U.S. Attorney General Eric Holder will deliver the keynote address and lead the lighting of candles and reading of the names of the fallen officers during the event that's the centerpiece of National Police Week. The 362 officers include 163 who died in the line of duty during 2011 and 199 officers who died earlier in history but whose sacrifice had not been previously documented.
The vigil includes a laser-light show, musical tributes, and the reading of 362 names. A live webcast begins at 8 p.m. May 13. The vigil is at the National Law Enforcement Officers Memorial E Street, between 4th and 5th Streets, NW Washington, D.C.
Digtinaries include Eric Holder, U.S. Attorney General; Janet Napolitano, Homeland Security Secretary; Craig Floyd, NLEOMF chairman and CEO; and Linda Moon-Gregory, national president of Concerns of Police Survivors.
Each May 13, an estimated 20,000 people assemble at the Memorial grounds in Judiciary Square for the candlelight vigil, part of National Police Week in the nation's capital.
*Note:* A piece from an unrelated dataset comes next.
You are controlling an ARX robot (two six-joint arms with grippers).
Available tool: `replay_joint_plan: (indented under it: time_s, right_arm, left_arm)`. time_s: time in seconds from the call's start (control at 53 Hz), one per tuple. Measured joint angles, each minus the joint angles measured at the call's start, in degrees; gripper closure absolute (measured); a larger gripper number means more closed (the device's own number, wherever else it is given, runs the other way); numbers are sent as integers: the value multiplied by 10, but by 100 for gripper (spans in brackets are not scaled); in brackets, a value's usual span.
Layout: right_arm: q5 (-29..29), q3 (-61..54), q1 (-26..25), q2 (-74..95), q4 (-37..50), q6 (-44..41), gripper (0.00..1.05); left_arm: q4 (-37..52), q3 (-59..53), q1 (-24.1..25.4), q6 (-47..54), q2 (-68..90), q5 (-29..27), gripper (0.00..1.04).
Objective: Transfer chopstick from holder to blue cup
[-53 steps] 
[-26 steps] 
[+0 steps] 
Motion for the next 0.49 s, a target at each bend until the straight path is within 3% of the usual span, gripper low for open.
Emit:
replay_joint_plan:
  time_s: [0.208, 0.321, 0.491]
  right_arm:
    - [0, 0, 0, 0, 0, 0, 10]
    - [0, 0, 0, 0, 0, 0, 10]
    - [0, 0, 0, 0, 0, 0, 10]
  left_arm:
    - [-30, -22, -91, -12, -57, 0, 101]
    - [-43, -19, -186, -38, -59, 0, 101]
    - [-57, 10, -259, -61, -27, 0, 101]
For the fourth straight year, the ceremony will be streamed live over the Internet so that people across the country can witness this annual tribute to America's law enforcement officers.
Dedicated in 1991, the National Law Enforcement Officers Memorial honors U.S. law enforcement officers who have died in the line of duty. Including the officers whose names are being added this year, there are now 19,660 names engraved on the Memorial, representing all 50 states, the District of Columbia, U.S. territories, and federal law enforcement and military police agencies.
"In 2011, the law enforcement community saw a jump in fatalities for the second year in a row," said Floyd. "Fortunately, we have seen a reversal in that trend thus far in 2012 and peace officer fatalities are currently down 40% from last year.
"On May 13, during our Candlelight Vigil, we honor all of the brave men and women of law enforcement who put the safety and protection of others ahead of their own and who made the ultimate sacrifice in the process," Floyd added. "Coming to the ceremony in person or viewing it over the Internet is a way for all Americans to show their appreciation and respect for these heroes."